What is required
Below are several records. Retype exactly those lines running from the one with "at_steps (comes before" through the one with "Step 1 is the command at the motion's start", end lines included, and no others.

Records contained in a dataset
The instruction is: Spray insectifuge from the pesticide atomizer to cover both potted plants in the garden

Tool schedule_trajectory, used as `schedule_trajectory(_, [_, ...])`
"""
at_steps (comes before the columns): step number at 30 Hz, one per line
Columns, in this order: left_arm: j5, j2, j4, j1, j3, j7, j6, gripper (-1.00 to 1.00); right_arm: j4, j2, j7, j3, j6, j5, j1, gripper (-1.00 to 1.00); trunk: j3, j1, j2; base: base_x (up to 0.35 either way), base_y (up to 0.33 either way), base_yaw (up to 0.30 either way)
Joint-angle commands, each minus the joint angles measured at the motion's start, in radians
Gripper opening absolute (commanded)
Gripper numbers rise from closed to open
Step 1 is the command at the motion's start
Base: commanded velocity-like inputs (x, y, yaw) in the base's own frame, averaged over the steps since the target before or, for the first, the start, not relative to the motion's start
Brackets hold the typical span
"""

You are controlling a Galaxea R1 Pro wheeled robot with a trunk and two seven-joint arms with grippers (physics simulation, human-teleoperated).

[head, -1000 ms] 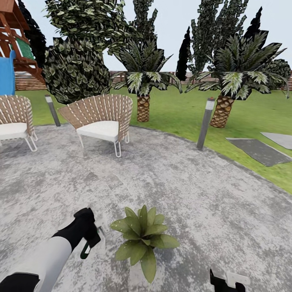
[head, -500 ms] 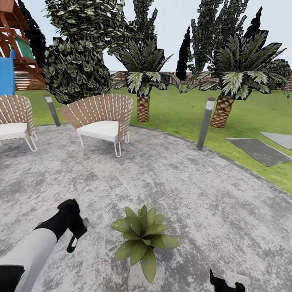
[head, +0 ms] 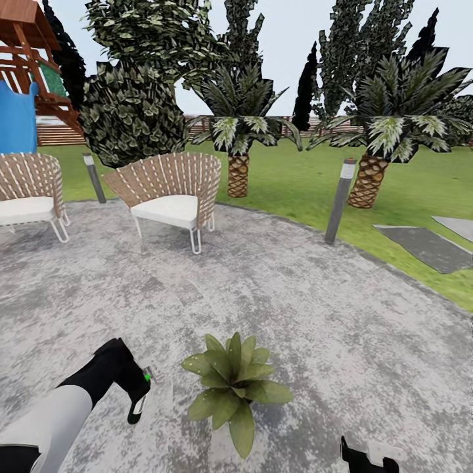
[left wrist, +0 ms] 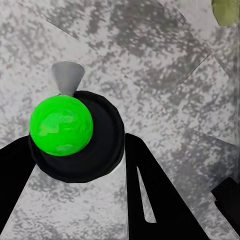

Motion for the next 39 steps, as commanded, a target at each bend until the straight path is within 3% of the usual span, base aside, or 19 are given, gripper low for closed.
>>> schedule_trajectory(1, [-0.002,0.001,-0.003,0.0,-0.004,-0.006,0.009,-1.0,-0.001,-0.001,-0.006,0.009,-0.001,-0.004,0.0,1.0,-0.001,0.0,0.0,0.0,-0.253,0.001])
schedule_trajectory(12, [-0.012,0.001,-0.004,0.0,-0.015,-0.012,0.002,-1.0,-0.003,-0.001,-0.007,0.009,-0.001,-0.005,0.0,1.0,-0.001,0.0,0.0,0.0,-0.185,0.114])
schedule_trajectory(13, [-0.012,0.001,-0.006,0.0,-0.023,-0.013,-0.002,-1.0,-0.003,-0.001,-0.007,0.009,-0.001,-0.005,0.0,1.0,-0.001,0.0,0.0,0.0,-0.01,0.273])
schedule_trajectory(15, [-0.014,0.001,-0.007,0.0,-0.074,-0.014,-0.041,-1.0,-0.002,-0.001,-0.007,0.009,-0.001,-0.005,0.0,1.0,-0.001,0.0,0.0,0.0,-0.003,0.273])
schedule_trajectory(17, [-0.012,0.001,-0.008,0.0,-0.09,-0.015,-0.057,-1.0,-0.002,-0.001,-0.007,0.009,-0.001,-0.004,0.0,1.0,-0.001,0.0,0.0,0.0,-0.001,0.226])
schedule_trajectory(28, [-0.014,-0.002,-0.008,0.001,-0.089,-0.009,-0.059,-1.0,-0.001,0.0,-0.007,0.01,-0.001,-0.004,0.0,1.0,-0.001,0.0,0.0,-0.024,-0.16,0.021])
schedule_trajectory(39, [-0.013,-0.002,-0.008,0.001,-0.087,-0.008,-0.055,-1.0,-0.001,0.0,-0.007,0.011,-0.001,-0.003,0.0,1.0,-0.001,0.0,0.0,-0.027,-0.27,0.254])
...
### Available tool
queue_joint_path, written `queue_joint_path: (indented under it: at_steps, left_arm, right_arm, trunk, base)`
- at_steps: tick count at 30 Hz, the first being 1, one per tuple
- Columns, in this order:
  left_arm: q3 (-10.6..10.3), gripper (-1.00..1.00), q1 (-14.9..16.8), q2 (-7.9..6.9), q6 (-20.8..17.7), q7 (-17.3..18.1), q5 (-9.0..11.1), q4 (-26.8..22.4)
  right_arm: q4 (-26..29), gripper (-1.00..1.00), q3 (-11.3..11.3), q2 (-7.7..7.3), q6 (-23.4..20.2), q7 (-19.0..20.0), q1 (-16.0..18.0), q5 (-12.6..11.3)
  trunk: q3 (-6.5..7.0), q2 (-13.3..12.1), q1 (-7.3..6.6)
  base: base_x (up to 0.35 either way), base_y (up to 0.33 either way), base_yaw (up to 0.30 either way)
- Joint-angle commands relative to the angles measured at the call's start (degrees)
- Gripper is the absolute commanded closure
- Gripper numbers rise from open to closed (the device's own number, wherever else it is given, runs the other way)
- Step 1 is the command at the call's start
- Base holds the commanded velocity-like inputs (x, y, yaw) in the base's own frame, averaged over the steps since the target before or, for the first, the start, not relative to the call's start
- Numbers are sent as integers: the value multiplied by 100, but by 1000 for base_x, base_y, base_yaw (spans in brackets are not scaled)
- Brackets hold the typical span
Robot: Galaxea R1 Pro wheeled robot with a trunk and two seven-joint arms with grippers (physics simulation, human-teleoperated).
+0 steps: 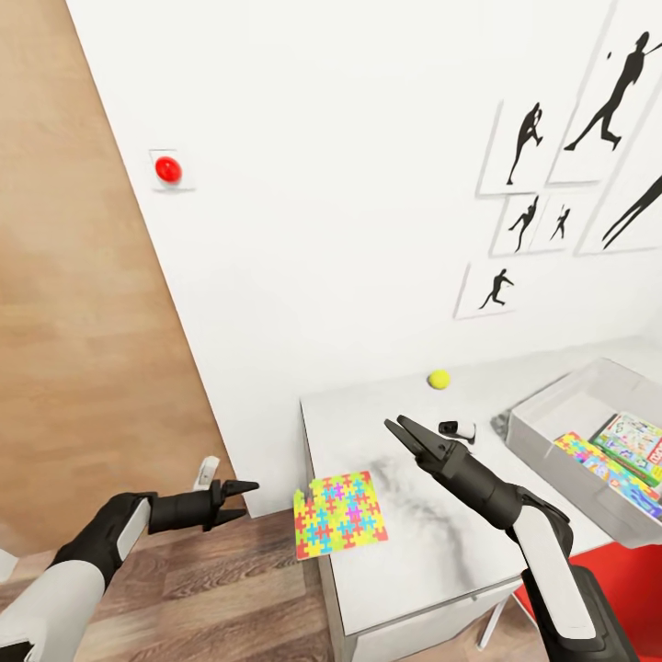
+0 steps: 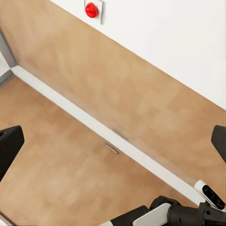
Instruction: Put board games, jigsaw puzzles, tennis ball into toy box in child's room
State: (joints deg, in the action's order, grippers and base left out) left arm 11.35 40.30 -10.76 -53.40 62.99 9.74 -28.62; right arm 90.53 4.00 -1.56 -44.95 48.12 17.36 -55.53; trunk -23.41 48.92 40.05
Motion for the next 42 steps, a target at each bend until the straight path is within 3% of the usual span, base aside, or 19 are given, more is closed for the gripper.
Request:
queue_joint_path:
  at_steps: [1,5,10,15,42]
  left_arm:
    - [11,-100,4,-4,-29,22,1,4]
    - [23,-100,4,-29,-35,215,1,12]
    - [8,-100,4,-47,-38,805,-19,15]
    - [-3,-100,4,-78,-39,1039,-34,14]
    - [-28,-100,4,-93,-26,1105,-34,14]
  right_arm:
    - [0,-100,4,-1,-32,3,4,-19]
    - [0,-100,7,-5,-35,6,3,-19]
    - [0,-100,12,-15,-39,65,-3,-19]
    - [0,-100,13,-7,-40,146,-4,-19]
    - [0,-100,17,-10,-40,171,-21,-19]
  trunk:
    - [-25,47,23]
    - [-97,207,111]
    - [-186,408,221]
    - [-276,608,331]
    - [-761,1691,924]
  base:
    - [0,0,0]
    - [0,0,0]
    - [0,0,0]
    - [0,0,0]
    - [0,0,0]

Result below
at_steps (comes before the columns): step number at 30 Hz, one per line
Columns, in this order: left_arm: j5, j2, j4, j1, j3, j7, j6, gripper (-1.00 to 1.00); right_arm: j4, j2, j7, j3, j6, j5, j1, gripper (-1.00 to 1.00); trunk: j3, j1, j2; base: base_x (up to 0.35 either way), base_y (up to 0.33 either way), base_yaw (up to 0.30 either way)
Joint-angle commands, each minus the joint angles measured at the motion's start, in radians
Gripper opening absolute (commanded)
Gripper numbers rise from closed to open
Step 1 is the command at the motion's start

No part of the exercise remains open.